* [Data block]:

++++++++

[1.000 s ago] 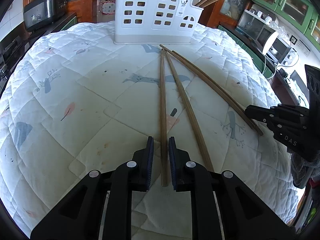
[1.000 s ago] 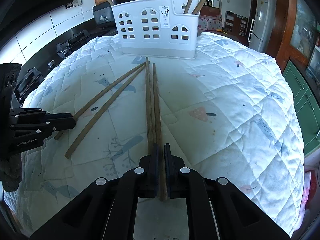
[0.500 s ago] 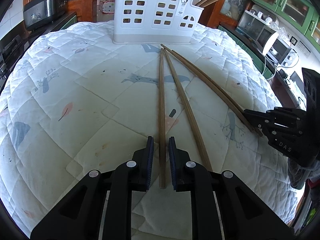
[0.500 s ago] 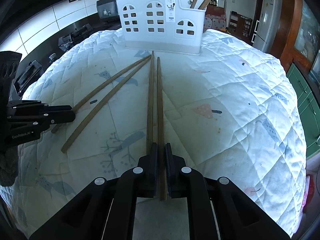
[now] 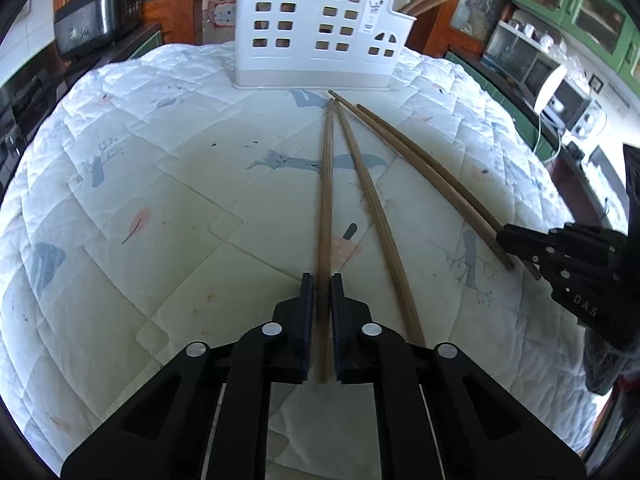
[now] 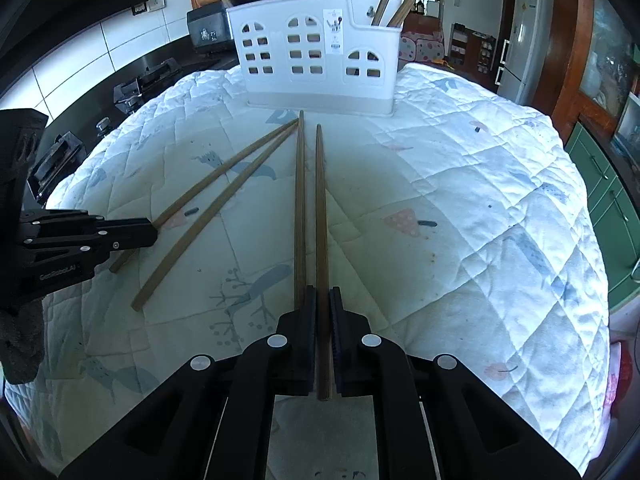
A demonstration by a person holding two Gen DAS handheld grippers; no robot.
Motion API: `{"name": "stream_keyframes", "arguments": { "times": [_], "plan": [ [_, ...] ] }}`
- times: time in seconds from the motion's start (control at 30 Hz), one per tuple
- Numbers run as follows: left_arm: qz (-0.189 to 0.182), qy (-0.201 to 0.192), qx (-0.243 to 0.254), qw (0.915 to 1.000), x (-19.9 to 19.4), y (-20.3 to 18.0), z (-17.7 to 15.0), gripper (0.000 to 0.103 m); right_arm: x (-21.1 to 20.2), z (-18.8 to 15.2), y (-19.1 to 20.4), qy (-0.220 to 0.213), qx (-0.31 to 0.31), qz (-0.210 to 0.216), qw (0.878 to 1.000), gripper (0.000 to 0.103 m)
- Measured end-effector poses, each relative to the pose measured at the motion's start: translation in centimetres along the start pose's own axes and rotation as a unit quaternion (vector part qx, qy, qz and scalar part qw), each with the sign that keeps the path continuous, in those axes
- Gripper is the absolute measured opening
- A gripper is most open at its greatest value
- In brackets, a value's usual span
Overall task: Organize utensils
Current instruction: 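Close the left gripper on a chopstick while the right gripper closes on another, then lift both chopsticks and carry them over the white holder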
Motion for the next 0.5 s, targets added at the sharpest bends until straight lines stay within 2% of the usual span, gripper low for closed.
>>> {"name": "stream_keyframes", "arguments": {
  "times": [0.2, 0.5],
  "plan": [
    [-0.006, -0.015, 0.005, 0.9999, -1.4, -0.1, 0.4, 0.006, -2.8, 1.3, 0.3, -0.032, 0.000, -0.003, 0.999, 0.007],
    [-0.015, -0.059, 0.008, 0.9981, -4.6, -0.5, 2.1, 0.006, -7.4, 4.7, 1.1, -0.085, -0.001, 0.002, 0.996, 0.007]
  ]
}}
Point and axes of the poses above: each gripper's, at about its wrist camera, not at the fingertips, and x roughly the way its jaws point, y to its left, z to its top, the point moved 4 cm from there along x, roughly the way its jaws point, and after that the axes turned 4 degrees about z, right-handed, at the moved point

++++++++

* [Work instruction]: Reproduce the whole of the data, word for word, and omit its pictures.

* [Problem solution]:
[1.000 s ago] 
[1.000 s ago] 
[0.500 s ago] 
[0.500 s ago] 
[now] 
[now] 
A demonstration by a person holding two Gen DAS handheld grippers; no robot.
Motion API: `{"name": "stream_keyframes", "arguments": { "times": [_], "plan": [ [_, ...] ] }}`
- times: time in seconds from the motion's start (control at 30 Hz), one per tuple
- Numbers run as follows: left_arm: qz (-0.189 to 0.182), qy (-0.201 to 0.192), qx (-0.243 to 0.254), qw (0.915 to 1.000), x (-19.9 to 19.4), y (-20.3 to 18.0), z (-17.7 to 15.0), gripper (0.000 to 0.103 m); right_arm: x (-21.1 to 20.2), z (-18.8 to 15.2), y (-19.1 to 20.4), qy (-0.220 to 0.213), qx (-0.31 to 0.31), qz (-0.210 to 0.216), qw (0.878 to 1.000), gripper (0.000 to 0.103 m)
- Measured end-effector poses, each relative to the pose measured at the motion's start: translation in centimetres along the start pose's own axes and rotation as a unit quaternion (vector part qx, qy, qz and scalar part qw), each with the sign that keeps the path continuous, in those axes
- Gripper is the absolute measured opening
- A gripper is most open at its greatest value
- In brackets, a value's usual span
Overall task: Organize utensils
Current instruction: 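Close the left gripper on a chopstick while the right gripper closes on another, then lift both chopsticks and carry them over the white holder
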Motion for the next 0.5 s, targets added at the sharpest bends until straight lines stay within 2% of the usual span, gripper low for closed.
>>> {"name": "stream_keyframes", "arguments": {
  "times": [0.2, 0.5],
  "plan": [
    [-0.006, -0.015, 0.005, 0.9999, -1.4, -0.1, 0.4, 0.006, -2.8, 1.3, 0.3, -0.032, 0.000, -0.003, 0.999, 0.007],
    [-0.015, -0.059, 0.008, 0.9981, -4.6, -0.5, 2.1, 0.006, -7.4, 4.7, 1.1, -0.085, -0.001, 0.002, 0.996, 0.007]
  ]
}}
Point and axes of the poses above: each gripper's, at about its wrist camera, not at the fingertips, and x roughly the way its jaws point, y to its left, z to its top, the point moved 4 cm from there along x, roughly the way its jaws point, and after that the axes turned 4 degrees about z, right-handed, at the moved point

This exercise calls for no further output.